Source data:
┄┄┄┄┄┄┄┄┄┄

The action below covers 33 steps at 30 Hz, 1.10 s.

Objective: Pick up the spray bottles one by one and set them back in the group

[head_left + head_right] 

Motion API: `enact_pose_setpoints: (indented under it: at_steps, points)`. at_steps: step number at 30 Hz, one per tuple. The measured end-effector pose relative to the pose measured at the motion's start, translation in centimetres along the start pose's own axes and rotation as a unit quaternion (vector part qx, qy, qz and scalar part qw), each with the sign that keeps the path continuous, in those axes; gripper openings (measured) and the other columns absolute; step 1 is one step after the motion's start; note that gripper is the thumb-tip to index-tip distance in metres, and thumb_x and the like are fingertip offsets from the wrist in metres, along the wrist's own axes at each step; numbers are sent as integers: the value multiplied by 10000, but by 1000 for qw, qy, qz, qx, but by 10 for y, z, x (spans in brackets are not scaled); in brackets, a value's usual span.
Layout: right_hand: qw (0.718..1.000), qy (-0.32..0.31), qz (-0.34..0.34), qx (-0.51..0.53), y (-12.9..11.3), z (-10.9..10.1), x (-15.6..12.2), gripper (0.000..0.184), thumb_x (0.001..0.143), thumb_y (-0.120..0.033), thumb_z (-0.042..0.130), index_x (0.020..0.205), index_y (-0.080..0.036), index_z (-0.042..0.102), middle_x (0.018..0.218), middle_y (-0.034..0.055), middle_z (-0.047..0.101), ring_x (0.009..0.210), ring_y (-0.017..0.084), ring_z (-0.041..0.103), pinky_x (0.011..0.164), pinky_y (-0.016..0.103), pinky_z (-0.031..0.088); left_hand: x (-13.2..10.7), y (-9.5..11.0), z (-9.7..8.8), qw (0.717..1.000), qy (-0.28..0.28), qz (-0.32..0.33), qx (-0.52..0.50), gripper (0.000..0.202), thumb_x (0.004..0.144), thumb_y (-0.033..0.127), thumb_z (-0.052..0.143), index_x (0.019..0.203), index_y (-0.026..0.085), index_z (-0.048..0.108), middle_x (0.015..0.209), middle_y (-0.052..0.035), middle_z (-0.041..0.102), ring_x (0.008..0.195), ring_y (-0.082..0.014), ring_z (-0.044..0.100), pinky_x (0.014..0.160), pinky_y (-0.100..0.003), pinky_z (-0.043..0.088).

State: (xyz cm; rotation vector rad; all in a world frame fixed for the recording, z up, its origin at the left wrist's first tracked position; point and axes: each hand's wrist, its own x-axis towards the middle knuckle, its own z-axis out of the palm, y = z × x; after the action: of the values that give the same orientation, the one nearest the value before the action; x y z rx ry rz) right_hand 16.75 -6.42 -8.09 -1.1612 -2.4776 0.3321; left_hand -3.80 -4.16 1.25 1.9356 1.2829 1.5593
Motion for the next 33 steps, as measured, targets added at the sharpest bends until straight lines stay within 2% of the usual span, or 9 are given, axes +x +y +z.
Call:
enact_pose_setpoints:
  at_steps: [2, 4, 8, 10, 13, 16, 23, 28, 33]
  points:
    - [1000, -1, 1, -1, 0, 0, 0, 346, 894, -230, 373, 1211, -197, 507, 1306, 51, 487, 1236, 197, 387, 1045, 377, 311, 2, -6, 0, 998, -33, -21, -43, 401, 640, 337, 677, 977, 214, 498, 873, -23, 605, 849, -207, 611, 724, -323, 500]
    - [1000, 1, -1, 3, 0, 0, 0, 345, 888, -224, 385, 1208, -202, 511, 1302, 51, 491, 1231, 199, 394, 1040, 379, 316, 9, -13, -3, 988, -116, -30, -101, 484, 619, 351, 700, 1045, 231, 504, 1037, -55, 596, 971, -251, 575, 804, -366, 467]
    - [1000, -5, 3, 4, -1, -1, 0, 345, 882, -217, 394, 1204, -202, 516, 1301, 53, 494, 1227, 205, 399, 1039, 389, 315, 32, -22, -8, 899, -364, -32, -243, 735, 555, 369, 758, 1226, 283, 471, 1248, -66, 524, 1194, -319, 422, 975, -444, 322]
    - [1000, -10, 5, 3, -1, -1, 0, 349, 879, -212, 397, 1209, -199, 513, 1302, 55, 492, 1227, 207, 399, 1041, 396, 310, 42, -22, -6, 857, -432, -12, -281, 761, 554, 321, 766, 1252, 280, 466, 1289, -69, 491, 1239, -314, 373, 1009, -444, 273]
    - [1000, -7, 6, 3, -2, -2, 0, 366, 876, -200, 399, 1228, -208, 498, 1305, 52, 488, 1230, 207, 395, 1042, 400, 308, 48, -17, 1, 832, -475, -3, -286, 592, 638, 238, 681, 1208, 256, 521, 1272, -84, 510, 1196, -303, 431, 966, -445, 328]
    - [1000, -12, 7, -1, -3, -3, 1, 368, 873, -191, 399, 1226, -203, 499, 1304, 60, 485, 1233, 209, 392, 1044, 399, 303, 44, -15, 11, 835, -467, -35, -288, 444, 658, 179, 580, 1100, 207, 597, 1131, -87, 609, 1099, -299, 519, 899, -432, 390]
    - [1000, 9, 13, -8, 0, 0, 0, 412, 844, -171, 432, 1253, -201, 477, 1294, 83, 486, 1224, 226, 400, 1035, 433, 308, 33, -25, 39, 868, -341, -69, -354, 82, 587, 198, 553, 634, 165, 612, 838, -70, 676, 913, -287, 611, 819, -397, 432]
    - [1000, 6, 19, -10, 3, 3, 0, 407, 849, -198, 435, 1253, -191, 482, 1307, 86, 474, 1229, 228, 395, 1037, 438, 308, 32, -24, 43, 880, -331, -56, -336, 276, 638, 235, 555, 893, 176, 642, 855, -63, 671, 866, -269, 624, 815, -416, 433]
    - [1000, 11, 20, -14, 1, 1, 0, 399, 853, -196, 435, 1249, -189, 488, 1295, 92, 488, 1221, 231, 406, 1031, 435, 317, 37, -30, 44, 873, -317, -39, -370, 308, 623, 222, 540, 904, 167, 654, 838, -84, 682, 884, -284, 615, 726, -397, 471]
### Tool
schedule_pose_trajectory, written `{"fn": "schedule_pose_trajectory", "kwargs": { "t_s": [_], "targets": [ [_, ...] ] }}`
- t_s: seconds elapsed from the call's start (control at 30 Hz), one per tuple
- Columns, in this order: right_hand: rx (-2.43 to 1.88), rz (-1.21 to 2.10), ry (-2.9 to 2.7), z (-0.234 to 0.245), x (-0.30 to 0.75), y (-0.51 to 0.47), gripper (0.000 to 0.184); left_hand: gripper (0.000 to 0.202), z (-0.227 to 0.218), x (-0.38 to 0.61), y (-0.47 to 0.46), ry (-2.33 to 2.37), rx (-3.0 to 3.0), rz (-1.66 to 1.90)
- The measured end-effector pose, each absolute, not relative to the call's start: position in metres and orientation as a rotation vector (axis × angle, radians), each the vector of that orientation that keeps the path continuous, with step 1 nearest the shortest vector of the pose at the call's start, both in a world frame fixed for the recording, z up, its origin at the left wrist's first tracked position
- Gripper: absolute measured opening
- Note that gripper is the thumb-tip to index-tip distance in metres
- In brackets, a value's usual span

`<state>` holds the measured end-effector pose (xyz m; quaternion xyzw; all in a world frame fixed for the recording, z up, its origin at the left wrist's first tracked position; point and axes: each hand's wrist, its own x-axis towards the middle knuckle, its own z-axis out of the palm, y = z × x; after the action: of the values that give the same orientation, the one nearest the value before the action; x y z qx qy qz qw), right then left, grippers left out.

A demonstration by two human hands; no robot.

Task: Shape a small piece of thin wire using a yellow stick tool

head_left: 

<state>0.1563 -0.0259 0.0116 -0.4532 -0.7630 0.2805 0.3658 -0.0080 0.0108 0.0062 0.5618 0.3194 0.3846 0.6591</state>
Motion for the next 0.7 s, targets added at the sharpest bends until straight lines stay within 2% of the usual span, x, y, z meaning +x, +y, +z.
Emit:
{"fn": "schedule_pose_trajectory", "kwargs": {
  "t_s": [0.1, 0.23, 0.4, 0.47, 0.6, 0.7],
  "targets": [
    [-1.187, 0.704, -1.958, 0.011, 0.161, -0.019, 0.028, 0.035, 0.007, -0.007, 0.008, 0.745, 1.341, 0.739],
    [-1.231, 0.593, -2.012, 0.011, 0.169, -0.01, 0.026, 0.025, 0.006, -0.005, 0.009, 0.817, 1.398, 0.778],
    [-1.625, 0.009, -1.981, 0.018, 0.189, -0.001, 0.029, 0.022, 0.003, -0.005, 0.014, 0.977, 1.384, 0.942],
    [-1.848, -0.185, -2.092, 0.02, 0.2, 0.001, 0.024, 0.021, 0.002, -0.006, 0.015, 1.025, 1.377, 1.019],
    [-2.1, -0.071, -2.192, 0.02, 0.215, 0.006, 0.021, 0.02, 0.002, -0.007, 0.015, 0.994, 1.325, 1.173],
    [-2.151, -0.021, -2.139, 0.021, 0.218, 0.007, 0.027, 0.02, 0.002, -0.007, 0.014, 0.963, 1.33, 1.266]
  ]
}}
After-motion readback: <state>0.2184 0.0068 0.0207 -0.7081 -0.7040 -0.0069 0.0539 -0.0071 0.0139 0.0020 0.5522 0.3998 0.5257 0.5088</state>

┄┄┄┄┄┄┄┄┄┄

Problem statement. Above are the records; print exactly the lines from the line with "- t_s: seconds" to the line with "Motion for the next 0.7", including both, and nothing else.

Exercise result.
- t_s: seconds elapsed from the call's start (control at 30 Hz), one per tuple
- Columns, in this order: right_hand: rx (-2.43 to 1.88), rz (-1.21 to 2.10), ry (-2.9 to 2.7), z (-0.234 to 0.245), x (-0.30 to 0.75), y (-0.51 to 0.47), gripper (0.000 to 0.184); left_hand: gripper (0.000 to 0.202), z (-0.227 to 0.218), x (-0.38 to 0.61), y (-0.47 to 0.46), ry (-2.33 to 2.37), rx (-3.0 to 3.0), rz (-1.66 to 1.90)
- The measured end-effector pose, each absolute, not relative to the call's start: position in metres and orientation as a rotation vector (axis × angle, radians), each the vector of that orientation that keeps the path continuous, with step 1 nearest the shortest vector of the pose at the call's start, both in a world frame fixed for the recording, z up, its origin at the left wrist's first tracked position
- Gripper: absolute measured opening
- Note that gripper is the thumb-tip to index-tip distance in metres
- In brackets, a value's usual span

`<state>` holds the measured end-effector pose (xyz m; quaternion xyzw; all in a world frame fixed for the recording, z up, its origin at the left wrist's first tracked position; point and axes: each hand's wrist, its own x-axis towards the middle knuckle, its own z-axis out of the palm, y = z × x; after the action: of the values that give the same orientation, the one nearest the value before the action; x y z qx qy qz qw), right then left, grippers left out.

A demonstration by two human hands; no robot.

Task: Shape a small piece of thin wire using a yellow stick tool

head_left: 

<state>0.1563 -0.0259 0.0116 -0.4532 -0.7630 0.2805 0.3658 -0.0080 0.0108 0.0062 0.5618 0.3194 0.3846 0.6591</state>
Motion for the next 0.7 s, targets added at the sharpest bends until straight lines stay within 2% of the usual span, x, y, z meaning +x, +y, +z.

The submitted answer is complete.